A couple of weeks ago, I participated in the eLearning Guild online presentation of their 360 Report on Immersive Learning Simulations hosted by Steve Wexler and Mark Oehlert. The conversation was initially focused on defining just what ILS is. I was of the naive mindset that ILS = dragons and virtual worlds and high-end 3D graphics and enormous budgets. Something that will be out of range for most organizations, at least for now.
Mark tried to set me straight on this point. By "immersive", what we actually mean is "addictive." A game that you don't want to stop playing. This could be tetris or solitare. Low-end on the graphic scale, but addictive nonetheless.

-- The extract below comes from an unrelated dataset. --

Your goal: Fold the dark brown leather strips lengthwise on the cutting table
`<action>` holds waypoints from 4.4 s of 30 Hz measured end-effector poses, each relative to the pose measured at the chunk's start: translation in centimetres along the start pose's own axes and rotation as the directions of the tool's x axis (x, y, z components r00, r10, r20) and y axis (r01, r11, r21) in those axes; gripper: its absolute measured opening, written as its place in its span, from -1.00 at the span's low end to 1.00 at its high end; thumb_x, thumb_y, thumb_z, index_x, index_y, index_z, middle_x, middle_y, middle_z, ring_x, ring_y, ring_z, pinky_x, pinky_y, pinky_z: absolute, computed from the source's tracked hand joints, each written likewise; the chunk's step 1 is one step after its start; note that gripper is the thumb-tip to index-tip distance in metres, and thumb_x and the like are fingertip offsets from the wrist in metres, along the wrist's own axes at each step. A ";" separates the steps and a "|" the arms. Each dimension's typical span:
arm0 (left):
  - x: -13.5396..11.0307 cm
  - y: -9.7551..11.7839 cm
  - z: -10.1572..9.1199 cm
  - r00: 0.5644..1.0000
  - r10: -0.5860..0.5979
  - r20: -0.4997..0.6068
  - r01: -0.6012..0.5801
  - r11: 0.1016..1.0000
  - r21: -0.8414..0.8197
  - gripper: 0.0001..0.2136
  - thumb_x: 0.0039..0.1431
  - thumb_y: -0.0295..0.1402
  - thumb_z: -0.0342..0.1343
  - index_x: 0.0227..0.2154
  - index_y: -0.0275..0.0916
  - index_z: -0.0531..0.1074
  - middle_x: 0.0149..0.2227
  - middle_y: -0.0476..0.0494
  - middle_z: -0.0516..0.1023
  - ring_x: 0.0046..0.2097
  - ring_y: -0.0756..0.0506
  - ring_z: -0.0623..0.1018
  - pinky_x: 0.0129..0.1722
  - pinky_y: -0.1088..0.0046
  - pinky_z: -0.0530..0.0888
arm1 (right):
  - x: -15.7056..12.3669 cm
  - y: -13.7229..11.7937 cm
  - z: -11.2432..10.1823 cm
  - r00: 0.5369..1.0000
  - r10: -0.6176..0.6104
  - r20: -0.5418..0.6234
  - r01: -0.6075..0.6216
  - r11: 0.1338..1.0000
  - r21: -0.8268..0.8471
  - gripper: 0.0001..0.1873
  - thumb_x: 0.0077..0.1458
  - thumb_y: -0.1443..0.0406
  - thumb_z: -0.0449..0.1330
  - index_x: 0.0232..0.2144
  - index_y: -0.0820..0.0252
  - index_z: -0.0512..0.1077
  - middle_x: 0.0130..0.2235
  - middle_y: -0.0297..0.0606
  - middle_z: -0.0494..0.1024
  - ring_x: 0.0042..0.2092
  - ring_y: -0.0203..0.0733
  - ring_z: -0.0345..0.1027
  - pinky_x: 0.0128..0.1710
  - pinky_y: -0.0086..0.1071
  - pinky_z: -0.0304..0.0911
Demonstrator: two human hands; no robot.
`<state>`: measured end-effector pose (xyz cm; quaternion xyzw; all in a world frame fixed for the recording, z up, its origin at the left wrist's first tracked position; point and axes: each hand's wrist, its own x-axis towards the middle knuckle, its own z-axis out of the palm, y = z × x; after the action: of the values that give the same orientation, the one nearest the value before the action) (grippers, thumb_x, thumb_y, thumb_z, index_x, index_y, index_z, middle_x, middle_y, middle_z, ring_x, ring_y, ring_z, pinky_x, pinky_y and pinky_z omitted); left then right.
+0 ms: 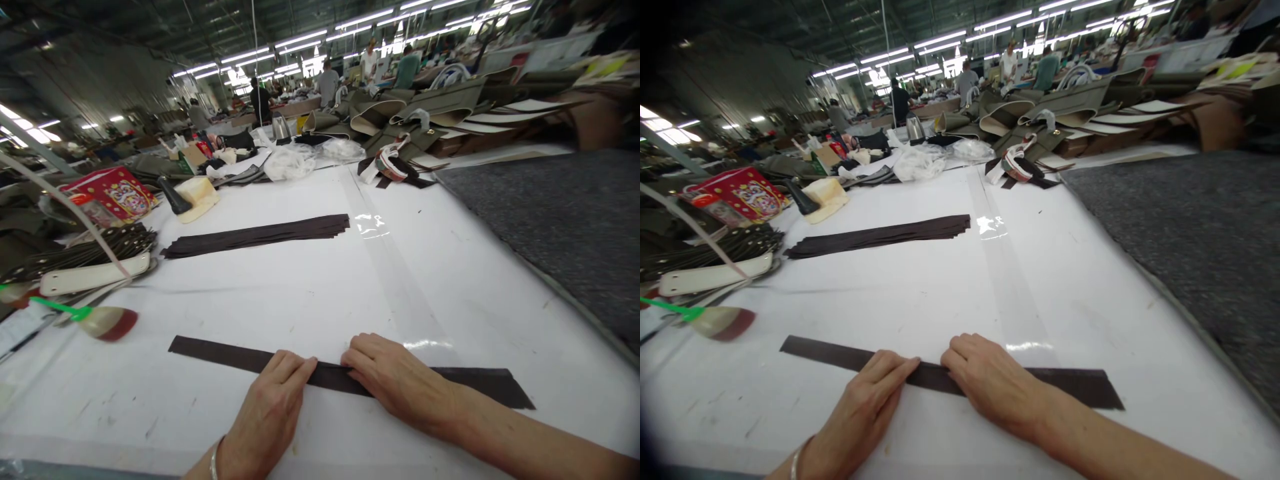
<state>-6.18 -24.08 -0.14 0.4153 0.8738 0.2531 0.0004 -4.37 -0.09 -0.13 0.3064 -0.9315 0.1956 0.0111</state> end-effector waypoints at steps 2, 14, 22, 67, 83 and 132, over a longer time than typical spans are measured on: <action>-0.1 -0.1 -0.1 0.999 0.022 0.044 -0.023 1.000 0.014 -0.55 0.23 -0.63 -0.14 0.16 -0.22 0.22 -0.18 -0.18 0.43 -0.15 -0.14 0.39 -0.13 0.25 0.49 | -0.2 0.2 0.0 0.999 -0.041 0.019 0.042 0.999 -0.008 -0.85 0.19 0.51 0.05 -0.34 0.22 0.35 -0.33 -0.29 0.36 -0.31 -0.20 0.19 -0.28 -0.34 0.12; 0.3 -0.3 -0.5 0.978 0.032 0.206 -0.063 0.988 0.144 -0.46 0.18 -0.67 -0.16 0.22 -0.20 0.13 -0.17 -0.16 0.39 -0.16 -0.14 0.32 -0.09 0.20 0.44 | -2.1 0.7 -0.3 0.976 -0.217 0.017 0.216 0.960 -0.178 -0.83 0.22 0.47 0.02 -0.17 0.31 0.36 -0.32 -0.24 0.33 -0.30 -0.16 0.15 -0.25 -0.27 0.13; 0.8 0.2 -0.3 0.962 -0.007 0.272 -0.059 0.970 0.235 -0.33 0.14 -0.70 -0.15 0.29 -0.10 -0.06 -0.18 -0.14 0.34 -0.16 -0.15 0.28 -0.08 0.21 0.39 | -2.5 1.0 -0.8 0.975 -0.222 -0.002 0.217 0.955 -0.204 -0.79 0.23 0.46 0.02 -0.11 0.33 0.35 -0.32 -0.23 0.33 -0.30 -0.16 0.14 -0.20 -0.25 0.13; 2.4 0.6 1.0 0.932 0.316 0.176 -0.362 0.835 0.415 -0.38 0.05 -0.72 -0.19 0.17 -0.10 0.23 -0.07 -0.21 0.38 -0.10 -0.14 0.40 -0.18 0.32 0.42 | -11.2 2.8 -4.6 0.990 -0.141 0.027 0.143 0.944 -0.297 -0.72 0.27 0.47 -0.12 -0.16 0.37 0.38 -0.35 -0.22 0.31 -0.32 -0.18 0.11 -0.24 -0.23 0.06; 7.2 8.6 6.9 0.888 0.394 0.237 -0.427 0.898 0.106 -0.46 0.03 -0.70 -0.14 0.13 -0.42 0.14 -0.19 -0.22 0.42 -0.20 -0.16 0.38 -0.18 0.28 0.47 | -12.9 3.1 -4.8 0.993 -0.115 0.003 0.107 0.916 -0.386 -0.74 0.28 0.44 -0.11 -0.19 0.36 0.38 -0.37 -0.25 0.31 -0.31 -0.19 0.12 -0.20 -0.22 0.04; 6.6 9.8 8.2 0.853 0.478 0.209 -0.521 0.762 0.385 -0.47 0.15 -0.53 -0.10 0.22 -0.18 0.14 -0.18 -0.23 0.27 -0.11 -0.23 0.29 -0.15 0.23 0.42 | -13.2 2.9 -6.2 0.986 0.165 0.012 -0.162 0.978 -0.128 -0.95 0.20 0.37 0.11 -0.25 0.22 0.35 -0.25 -0.26 0.41 -0.20 -0.19 0.22 -0.14 -0.27 0.05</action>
<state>-1.69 -10.48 -1.60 0.6347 0.7637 0.0252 -0.1152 4.02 11.80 2.65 0.2295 -0.9642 0.1328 0.0040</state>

Lots of us e-Learning designers have built plenty of games into courses: crossword puzzles; mini-jeopardy; drag and drop. I often find the use of these kinds of games to be somewhat gratuitous. Look, we made a game! Aren't we fun? Aren't we creative? The client asked for a game, and, boy, did we deliver.
I suppose these types of games may actually add to the learning experience by providing repetition of learning points, but to call these games immersive or addictive? Learning designers will have to get a lot more creative in order to take these kinds of games to the next level....perhaps Patrick Dunn can provide us with some pointers on that. Karl Kapp often links to good examples of educational games, although these are typically created for the K-12 environment.